What this means for you:
Though you may not know it, your company or the vendors that service you may be heavily reliant on XP. Case in point – one of my clients relies on XP workstations to monitor environmental-control equipment (think air-conditioning and heating) and building automation systems, and some of the computers running these applications haven’t been updated for years, and in some extreme cases, the hardware may be close to a decade old. Hardware failure aside, the lack of support for XP going forward will mean those computers will need to be replaced ASAP, and may be a cost you hadn’t considered in your 2014 or 2015 budget.
Windows XP powered computers are likely to show up in places where they are used regularly, but maybe not by a single individual and are thus overlooked during the part of the regular upgrade process: kiosks (lobby directories, ATMs, silent radios), point-of-sale systems, document scanning stations, etc. Make sure you comb through your organization’s infrastructure for these computers, as they will become vulnerability points for your entire operation and could lead to serious security breaches.

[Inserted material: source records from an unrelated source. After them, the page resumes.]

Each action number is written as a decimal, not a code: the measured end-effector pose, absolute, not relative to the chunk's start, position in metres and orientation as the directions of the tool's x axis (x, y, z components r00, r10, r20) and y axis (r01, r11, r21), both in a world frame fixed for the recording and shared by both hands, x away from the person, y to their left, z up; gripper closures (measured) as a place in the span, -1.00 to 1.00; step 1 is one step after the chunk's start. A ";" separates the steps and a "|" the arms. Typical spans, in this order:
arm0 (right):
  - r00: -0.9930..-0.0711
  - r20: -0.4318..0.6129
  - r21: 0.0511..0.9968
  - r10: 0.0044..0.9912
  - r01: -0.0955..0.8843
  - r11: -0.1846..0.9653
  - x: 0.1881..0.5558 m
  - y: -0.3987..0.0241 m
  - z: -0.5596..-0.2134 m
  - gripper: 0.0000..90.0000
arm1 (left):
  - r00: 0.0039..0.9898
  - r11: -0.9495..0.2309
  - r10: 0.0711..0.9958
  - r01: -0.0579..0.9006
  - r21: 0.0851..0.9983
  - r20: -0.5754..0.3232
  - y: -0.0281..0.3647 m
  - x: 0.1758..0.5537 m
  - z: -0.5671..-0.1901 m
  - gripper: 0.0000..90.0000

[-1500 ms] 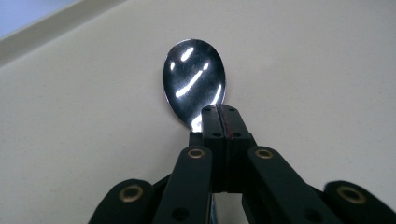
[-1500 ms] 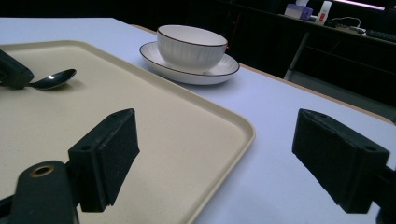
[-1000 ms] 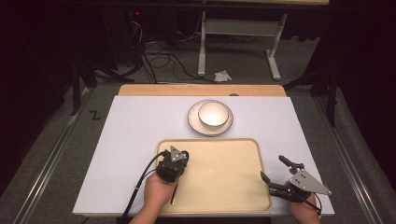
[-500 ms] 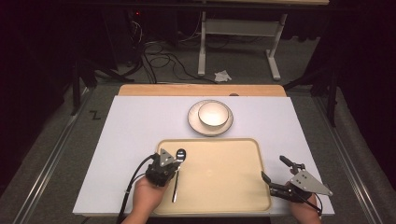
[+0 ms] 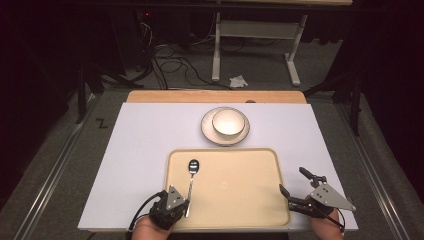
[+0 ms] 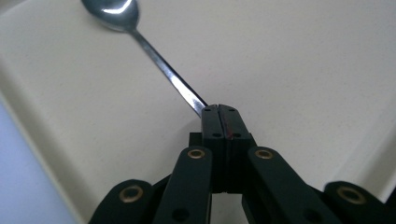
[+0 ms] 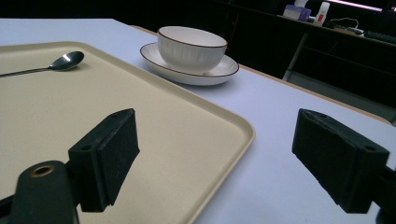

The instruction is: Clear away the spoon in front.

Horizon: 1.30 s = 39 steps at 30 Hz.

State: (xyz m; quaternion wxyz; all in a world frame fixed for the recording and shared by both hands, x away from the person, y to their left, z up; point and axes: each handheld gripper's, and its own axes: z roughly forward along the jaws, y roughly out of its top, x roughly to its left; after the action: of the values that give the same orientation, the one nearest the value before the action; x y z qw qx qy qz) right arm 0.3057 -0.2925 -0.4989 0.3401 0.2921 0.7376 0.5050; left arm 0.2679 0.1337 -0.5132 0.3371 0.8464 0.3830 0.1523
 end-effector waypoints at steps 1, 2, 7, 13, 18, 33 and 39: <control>-0.595 -0.204 0.943 0.777 0.093 0.319 0.306 -0.293 -0.499 -0.65 | 0.664 -0.478 0.748 0.546 0.688 -0.007 0.132 0.269 -0.513 1.00; -0.593 -0.202 0.943 0.779 0.098 0.319 0.306 -0.293 -0.499 -0.65 | 0.666 -0.477 0.746 0.546 0.689 -0.011 0.130 0.269 -0.513 1.00; -0.596 -0.200 0.944 0.778 0.094 0.315 0.306 -0.293 -0.499 -0.65 | 0.676 -0.487 0.737 0.533 0.692 -0.002 0.124 0.269 -0.513 1.00; -0.596 -0.203 0.943 0.777 0.095 0.319 0.307 -0.292 -0.499 -0.65 | 0.668 -0.473 0.744 0.534 0.701 -0.007 0.129 0.271 -0.513 1.00; -0.594 -0.203 0.943 0.779 0.097 0.320 0.306 -0.293 -0.499 -0.65 | 0.640 -0.421 0.768 0.533 0.734 -0.025 0.142 0.275 -0.509 0.96; -0.593 -0.200 0.944 0.780 0.097 0.315 0.307 -0.294 -0.500 -0.66 | 0.535 -0.247 0.843 0.473 0.846 -0.053 0.217 0.289 -0.490 0.08; -0.588 -0.201 0.943 0.783 0.099 0.316 0.307 -0.294 -0.500 -0.66 | 0.477 -0.201 0.878 0.439 0.876 -0.038 0.247 0.284 -0.487 -0.34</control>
State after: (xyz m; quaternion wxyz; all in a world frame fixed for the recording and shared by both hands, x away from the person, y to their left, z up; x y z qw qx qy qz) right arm 0.3071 -0.2944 -0.4997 0.3407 0.2997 0.7362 0.5020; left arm 0.2841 0.2474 -0.4870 0.4459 0.7347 0.4481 0.2460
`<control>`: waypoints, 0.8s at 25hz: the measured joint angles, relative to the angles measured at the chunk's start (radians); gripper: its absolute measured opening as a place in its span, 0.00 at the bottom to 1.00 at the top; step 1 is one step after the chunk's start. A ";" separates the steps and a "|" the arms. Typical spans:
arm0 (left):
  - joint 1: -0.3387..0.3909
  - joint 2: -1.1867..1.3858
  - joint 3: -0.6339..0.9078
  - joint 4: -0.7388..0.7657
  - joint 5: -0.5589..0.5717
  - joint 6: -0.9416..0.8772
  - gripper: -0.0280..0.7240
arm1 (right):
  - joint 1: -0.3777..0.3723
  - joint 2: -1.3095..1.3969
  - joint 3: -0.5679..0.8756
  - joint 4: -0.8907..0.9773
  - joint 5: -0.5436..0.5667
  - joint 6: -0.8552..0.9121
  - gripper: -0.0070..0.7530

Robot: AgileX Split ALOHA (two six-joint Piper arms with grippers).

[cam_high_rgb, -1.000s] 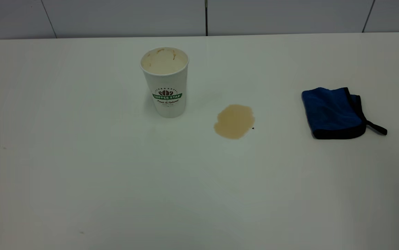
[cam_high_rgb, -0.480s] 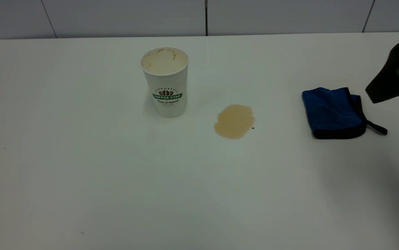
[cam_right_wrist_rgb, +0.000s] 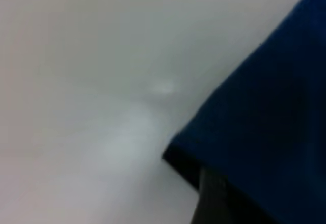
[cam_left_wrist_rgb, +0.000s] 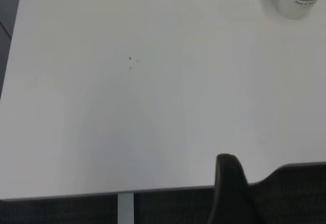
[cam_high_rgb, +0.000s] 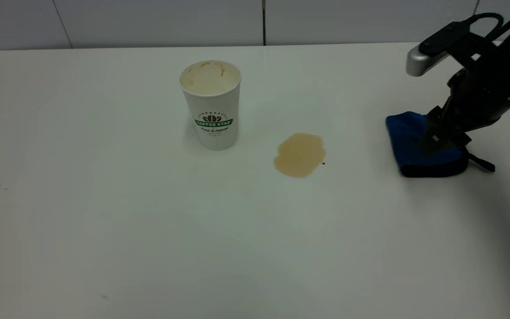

Unfortunately, rectifying these obsoleted workstations won’t be cheap nor easy, especially if they power critical systems, but in some cases it may be possible to port XP-only applications to Windows 7 and run them in compatibility mode. Make sure you work closely with vendors who supply this older software to determine what, if any, plans they have to bring their platform to Windows 7, and if they have no plans, it may be time to consider a new vendor or service.